Your assignment —
Please reproduce the data exactly, though every picture must stay out.
-------- Source material --------
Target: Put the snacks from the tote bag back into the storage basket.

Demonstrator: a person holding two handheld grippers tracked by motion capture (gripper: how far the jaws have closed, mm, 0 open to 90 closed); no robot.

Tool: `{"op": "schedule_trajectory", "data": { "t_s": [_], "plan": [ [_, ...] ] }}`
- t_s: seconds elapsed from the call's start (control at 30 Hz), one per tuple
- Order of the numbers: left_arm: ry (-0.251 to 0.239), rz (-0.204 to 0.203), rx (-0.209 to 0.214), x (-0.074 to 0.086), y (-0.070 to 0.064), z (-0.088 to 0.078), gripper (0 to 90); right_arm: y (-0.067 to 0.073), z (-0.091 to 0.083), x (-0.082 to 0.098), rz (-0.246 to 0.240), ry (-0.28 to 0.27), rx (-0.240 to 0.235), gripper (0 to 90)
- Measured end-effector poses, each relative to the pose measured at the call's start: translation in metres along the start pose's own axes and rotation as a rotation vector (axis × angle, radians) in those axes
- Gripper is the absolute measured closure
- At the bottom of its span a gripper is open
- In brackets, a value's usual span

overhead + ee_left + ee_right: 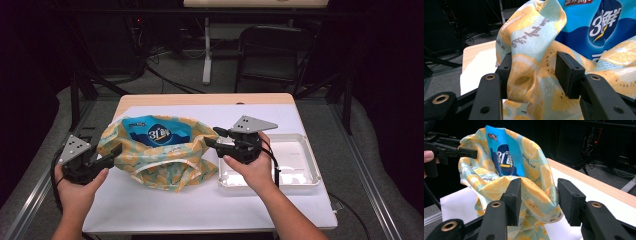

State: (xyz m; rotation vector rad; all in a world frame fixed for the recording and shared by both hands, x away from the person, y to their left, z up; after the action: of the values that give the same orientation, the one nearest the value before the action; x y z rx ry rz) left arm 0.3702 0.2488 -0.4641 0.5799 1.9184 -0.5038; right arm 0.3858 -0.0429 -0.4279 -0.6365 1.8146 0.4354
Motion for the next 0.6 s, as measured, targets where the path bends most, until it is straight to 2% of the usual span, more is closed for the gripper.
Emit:
{"op": "schedule_trajectory", "data": {
  "t_s": [0.3,0.43,0.6],
  "plan": [
    [-0.007,-0.014,0.005,0.007,0.000,0.003,53.3,0.000,0.000,0.008,0.009,0.006,-0.001,55.3],
    [0.000,-0.018,0.005,0.009,0.000,0.002,53.3,-0.001,-0.003,0.009,0.015,0.003,-0.001,54.4],
    [-0.019,-0.027,0.010,0.011,-0.002,0.002,53.3,-0.001,-0.011,0.007,0.008,-0.012,0.002,53.9]
  ]
}}
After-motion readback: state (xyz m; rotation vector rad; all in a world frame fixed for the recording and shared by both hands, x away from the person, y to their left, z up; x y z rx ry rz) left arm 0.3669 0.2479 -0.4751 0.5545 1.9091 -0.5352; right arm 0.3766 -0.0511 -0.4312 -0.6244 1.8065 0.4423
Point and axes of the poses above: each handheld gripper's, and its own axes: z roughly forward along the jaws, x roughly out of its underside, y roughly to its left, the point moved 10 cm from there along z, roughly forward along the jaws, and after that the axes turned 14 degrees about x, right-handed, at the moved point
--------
Written response —
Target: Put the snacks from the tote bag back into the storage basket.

Demonstrator: a person holding two handheld grippers tracked by motion capture (gripper: how far the jaws have closed, mm, 0 open to 90 closed); no robot.

Tool: `{"op": "schedule_trajectory", "data": { "t_s": [_], "plan": [ [_, ...] ] }}`
- t_s: seconds elapsed from the call's start (control at 30 Hz), one per tuple
- Order of the numbers: left_arm: ry (-0.251 to 0.239), rz (-0.204 to 0.203), rx (-0.209 to 0.214), x (-0.074 to 0.086), y (-0.070 to 0.064), z (-0.088 to 0.078), gripper (0 to 90); right_arm: y (-0.067 to 0.073), z (-0.091 to 0.083), x (-0.082 to 0.098), rz (-0.246 to 0.240), ry (-0.28 to 0.27), rx (-0.240 to 0.235), gripper (0 to 90)
- Measured end-effector poses, each relative to the pose measured at the call's start: translation in metres along the start pose's own axes and rotation as a rotation vector (axis × angle, radians) in those axes
- Gripper is the absolute measured closure
- At the bottom of its span a gripper is open
- In brackets, a value's usual span

overhead + ee_left + ee_right: 

State: (xyz m; rotation vector rad; all in a world frame fixed for the recording and shared by both hands, x away from the person, y to their left, z up; after the action: of the values that give the same orientation, the one nearest the value before the action; x y z rx ry rz) left arm 0.3702 0.2488 -0.4641 0.5799 1.9184 -0.5038; right arm 0.3858 -0.0429 -0.4279 -0.6365 1.8146 0.4354
Motion for the next 0.6 s, as measured, targets where the path bends most, until it is straight to 2% of the usual span, more is closed for the gripper.
Emit:
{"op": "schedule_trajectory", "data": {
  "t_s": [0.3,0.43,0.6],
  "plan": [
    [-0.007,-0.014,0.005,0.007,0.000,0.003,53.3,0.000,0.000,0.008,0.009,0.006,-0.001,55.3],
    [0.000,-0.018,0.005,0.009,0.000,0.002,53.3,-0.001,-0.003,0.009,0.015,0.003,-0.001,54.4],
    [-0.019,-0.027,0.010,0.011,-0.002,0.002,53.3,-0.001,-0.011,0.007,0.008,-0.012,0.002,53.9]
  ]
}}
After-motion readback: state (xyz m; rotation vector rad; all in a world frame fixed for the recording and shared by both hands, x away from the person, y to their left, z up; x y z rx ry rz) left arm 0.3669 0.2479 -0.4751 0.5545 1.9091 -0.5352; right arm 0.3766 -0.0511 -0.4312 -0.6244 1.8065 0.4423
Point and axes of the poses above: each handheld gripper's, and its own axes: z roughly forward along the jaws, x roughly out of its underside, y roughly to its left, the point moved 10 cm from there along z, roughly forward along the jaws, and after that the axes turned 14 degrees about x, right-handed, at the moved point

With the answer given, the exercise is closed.